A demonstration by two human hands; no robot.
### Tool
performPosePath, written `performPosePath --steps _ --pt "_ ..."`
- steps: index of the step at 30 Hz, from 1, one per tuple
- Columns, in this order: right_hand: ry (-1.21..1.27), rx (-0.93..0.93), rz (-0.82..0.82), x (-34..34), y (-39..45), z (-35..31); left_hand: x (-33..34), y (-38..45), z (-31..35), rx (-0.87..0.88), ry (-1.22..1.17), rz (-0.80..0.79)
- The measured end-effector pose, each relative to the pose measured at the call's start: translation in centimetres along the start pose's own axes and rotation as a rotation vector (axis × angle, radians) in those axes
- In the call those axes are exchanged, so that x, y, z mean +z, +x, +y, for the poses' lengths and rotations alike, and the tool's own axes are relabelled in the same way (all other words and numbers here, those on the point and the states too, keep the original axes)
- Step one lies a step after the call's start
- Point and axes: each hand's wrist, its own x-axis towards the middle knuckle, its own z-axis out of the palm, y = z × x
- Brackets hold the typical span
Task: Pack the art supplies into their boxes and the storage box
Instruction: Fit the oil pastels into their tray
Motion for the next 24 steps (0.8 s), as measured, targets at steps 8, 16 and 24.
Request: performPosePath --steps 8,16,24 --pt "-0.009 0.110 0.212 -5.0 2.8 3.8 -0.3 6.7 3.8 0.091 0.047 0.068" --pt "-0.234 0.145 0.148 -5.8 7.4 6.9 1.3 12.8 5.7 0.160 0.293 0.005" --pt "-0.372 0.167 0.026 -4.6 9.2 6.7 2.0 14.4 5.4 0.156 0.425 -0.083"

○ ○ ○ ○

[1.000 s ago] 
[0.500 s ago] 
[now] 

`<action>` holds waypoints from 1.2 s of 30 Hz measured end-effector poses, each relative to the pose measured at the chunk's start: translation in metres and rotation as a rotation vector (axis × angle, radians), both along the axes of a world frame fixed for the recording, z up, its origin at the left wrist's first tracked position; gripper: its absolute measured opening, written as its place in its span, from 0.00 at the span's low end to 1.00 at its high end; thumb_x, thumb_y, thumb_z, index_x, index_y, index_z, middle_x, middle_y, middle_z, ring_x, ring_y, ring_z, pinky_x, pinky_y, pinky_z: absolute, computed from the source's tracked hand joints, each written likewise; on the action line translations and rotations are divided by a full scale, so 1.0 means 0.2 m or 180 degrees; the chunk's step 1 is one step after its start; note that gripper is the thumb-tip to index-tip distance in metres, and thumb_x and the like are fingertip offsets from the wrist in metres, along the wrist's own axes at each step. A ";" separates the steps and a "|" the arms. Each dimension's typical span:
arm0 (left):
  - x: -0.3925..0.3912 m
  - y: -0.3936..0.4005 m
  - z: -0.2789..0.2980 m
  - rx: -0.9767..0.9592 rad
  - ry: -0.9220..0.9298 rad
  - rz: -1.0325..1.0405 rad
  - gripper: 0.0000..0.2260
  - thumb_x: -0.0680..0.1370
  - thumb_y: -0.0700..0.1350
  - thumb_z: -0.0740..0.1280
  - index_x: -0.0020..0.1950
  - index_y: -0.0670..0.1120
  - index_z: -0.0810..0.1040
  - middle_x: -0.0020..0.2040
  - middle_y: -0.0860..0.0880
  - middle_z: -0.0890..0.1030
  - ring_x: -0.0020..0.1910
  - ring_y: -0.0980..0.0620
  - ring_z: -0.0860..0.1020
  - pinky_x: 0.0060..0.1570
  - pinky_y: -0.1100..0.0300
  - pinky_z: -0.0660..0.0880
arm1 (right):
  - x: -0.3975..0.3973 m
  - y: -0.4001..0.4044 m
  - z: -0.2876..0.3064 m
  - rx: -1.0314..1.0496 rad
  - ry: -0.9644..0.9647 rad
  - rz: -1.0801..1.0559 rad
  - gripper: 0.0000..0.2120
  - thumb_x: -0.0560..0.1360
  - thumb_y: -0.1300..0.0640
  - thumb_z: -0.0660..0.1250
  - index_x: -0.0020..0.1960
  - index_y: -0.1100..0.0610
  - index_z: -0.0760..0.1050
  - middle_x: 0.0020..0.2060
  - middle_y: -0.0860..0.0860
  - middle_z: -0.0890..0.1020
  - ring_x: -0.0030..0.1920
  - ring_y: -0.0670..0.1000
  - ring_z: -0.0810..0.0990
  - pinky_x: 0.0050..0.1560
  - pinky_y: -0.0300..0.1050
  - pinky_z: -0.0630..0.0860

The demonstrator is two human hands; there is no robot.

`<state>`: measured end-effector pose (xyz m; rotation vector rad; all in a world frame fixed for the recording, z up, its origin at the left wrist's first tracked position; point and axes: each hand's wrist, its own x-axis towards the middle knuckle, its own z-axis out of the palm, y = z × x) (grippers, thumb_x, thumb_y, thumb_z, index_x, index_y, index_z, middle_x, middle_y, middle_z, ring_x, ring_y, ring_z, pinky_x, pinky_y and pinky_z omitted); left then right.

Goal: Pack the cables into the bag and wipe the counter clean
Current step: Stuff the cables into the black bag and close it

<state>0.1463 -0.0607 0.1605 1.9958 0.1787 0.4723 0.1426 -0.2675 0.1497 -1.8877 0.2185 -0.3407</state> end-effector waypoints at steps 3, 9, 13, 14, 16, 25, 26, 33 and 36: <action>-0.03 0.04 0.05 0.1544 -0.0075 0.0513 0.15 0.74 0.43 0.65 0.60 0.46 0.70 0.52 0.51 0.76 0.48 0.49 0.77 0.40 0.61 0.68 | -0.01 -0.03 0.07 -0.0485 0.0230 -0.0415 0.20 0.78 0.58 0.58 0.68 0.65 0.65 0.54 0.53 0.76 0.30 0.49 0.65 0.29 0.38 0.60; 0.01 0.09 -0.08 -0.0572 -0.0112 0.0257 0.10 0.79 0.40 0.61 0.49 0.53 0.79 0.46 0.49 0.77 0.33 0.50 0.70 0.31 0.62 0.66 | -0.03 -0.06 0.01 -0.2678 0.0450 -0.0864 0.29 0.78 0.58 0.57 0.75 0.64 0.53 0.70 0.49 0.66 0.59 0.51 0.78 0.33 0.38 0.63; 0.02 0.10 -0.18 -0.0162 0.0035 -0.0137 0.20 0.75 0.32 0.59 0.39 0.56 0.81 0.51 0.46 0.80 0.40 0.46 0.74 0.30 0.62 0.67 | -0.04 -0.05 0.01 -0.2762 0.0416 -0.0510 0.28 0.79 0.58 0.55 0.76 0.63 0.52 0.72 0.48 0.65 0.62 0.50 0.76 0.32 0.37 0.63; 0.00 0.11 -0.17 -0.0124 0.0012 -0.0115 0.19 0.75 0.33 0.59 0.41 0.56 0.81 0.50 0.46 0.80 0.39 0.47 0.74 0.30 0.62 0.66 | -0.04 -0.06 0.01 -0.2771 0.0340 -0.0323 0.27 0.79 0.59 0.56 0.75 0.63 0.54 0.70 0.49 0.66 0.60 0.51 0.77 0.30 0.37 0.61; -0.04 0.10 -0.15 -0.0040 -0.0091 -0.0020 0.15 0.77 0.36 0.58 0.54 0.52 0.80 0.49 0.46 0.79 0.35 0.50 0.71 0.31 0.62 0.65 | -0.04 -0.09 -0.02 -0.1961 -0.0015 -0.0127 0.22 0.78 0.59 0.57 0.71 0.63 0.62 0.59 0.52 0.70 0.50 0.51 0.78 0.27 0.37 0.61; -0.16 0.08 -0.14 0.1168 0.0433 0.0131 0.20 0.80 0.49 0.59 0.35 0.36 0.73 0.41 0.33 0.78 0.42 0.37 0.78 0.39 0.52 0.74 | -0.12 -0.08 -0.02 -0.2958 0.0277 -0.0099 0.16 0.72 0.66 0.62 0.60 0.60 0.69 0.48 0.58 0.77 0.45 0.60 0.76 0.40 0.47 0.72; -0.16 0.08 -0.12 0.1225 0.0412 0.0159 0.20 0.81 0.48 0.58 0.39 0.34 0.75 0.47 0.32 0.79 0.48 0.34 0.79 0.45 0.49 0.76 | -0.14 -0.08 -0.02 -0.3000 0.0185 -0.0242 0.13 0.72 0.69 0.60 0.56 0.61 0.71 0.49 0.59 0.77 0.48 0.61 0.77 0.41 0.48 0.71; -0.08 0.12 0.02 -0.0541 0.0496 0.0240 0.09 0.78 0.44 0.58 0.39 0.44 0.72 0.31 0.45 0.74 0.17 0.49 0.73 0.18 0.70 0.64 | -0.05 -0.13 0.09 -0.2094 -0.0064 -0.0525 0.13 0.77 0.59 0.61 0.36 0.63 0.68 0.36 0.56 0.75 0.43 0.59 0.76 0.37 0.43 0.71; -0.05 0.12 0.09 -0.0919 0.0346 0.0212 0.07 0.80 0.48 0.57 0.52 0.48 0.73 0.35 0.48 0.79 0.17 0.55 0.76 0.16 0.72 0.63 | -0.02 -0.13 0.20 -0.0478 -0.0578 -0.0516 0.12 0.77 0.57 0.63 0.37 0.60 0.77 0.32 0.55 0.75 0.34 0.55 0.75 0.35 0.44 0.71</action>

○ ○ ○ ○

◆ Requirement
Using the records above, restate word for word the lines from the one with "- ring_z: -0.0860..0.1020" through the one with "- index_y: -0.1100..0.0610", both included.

◆ Answer section
  - ring_z: -0.0860..0.1020
  - pinky_x: 0.0060..0.1570
  - pinky_y: -0.1100..0.0300
  - pinky_z: -0.0660..0.0880
arm1 (right):
  - x: -0.3975..0.3973 m
  - y: -0.4001..0.4044 m
  - z: -0.2876..0.3064 m
  - rx: -1.0314..1.0496 rad
  - ry: -0.9644..0.9647 rad
  - rz: -1.0801..1.0559 rad
  - gripper: 0.0000..0.2120
  - thumb_x: -0.0560..0.1360
  - thumb_y: -0.1300..0.0640
  - thumb_z: -0.0660..0.1250
  - index_x: -0.0020..0.1960
  - index_y: -0.1100..0.0610

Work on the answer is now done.